= AIM OF THE TASK =
A complete answer includes every line below with the word "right".

'''

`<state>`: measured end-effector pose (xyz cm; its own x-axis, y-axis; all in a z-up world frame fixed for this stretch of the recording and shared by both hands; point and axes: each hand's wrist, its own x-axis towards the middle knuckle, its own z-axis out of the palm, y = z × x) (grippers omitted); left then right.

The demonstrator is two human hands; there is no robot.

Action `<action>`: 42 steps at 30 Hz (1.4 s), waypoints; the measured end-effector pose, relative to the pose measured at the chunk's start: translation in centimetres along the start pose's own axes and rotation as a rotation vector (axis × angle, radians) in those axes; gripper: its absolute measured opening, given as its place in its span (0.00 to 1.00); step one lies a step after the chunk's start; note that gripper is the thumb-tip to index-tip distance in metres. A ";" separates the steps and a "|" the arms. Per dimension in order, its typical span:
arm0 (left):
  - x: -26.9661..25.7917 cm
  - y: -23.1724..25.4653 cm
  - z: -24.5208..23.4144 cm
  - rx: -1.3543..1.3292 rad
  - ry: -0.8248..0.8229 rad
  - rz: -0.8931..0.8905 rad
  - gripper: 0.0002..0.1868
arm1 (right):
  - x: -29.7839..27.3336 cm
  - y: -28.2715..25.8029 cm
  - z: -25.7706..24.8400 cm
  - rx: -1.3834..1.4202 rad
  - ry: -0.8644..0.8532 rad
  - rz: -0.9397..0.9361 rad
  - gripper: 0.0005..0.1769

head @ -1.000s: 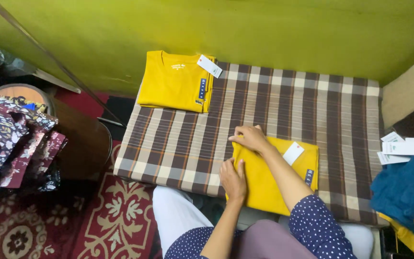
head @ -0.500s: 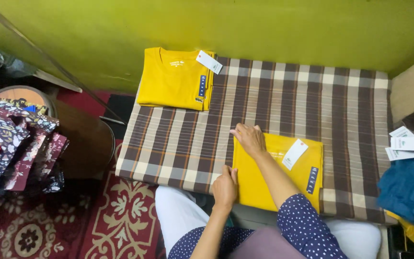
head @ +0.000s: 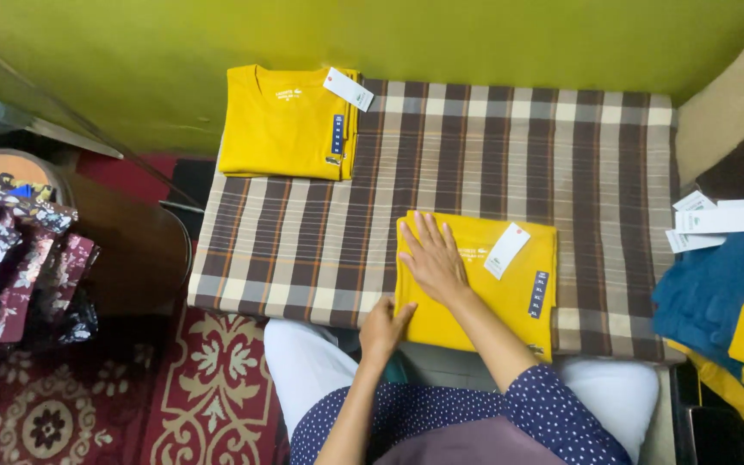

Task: Folding yellow t-shirts on a table in a stockroom environment.

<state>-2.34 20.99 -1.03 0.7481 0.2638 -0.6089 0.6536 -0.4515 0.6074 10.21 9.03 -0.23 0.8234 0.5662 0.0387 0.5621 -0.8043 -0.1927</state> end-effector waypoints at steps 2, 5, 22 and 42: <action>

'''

= EXERCISE SOLUTION =
`<state>`: measured end-effector pose (xyz cm; its own x-axis, y-axis; all in a z-up world frame fixed for this stretch of the recording and shared by both hands; point and axes: each hand's wrist, its own x-axis towards the middle knuckle, its own z-axis out of the palm, y = z × x) (grippers omitted); left then right.
arm1 (right):

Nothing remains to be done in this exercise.